Restate the whole listing below word for word and keep the images out.

**Input data**
[Start of section]
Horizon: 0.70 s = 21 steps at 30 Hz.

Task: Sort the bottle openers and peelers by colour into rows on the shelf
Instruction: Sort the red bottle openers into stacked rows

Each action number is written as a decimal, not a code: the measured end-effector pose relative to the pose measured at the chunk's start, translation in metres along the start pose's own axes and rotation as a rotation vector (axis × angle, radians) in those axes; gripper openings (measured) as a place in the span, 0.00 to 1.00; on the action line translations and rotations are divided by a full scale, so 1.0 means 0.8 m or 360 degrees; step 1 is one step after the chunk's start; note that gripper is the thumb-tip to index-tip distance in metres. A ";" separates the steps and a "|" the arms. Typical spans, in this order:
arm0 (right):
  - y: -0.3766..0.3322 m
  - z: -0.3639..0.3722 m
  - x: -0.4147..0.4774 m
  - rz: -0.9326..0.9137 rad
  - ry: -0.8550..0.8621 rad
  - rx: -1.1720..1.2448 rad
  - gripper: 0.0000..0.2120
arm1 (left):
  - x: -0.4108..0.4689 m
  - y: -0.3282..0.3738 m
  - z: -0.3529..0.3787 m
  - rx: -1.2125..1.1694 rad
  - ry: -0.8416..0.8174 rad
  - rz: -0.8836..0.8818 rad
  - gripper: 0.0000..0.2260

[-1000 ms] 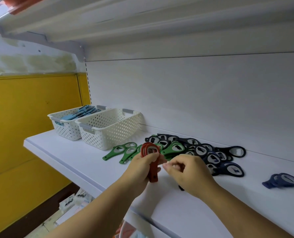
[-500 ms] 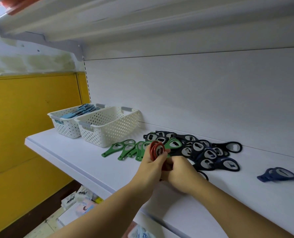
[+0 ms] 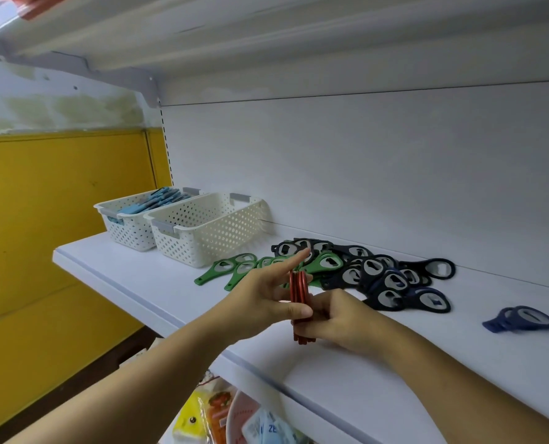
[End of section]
**Your response**
Horizon: 0.70 s = 21 steps at 30 Hz.

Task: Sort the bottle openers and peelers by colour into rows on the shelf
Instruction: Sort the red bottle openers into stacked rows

Each action number is written as a decimal, not a code: the measured end-effector pose relative to the pose measured at the chunk's start, translation in metres along the start pose's own axes and rotation as a rotation vector (axis × angle, radians) in those axes; gripper openings (measured) as a place in the span, 0.00 to 1.00; on the action line translations and rotations are divided by a full scale, so 1.0 means 0.8 m or 360 degrees; step 1 is one step after the chunk's start; note that gripper is the thumb-tip to index-tip distance in metres. A ";" separates the steps and a "|" the arms. Typical spans, in this order:
arm0 (right):
  - y: -0.3766..0.3322 m
  - z: -0.3639..0.3722 m
  - x: -0.4147..0.4774 m
  - rz: -0.9326..0.9137 rad
  - ry: -0.8550..0.8621 rad
  - rx: -1.1720..1.2448 rad
  - gripper: 0.0000..0.2120
arm1 (left):
  - x: -0.4108..0.4689 m
  - y: -0.3282..0.3738 m
  - z: -0.3529..0.3787 m
  - rx: -1.2125..1.1694 rad
  - ry: -0.8416..0.8174 rad
  - rz: -0.8836..0.8818 rad
  - gripper: 0.0000..0.2260

[-1000 ms] 
[-500 ms] 
[+0 ms] 

No other output is needed; the exercise is complete.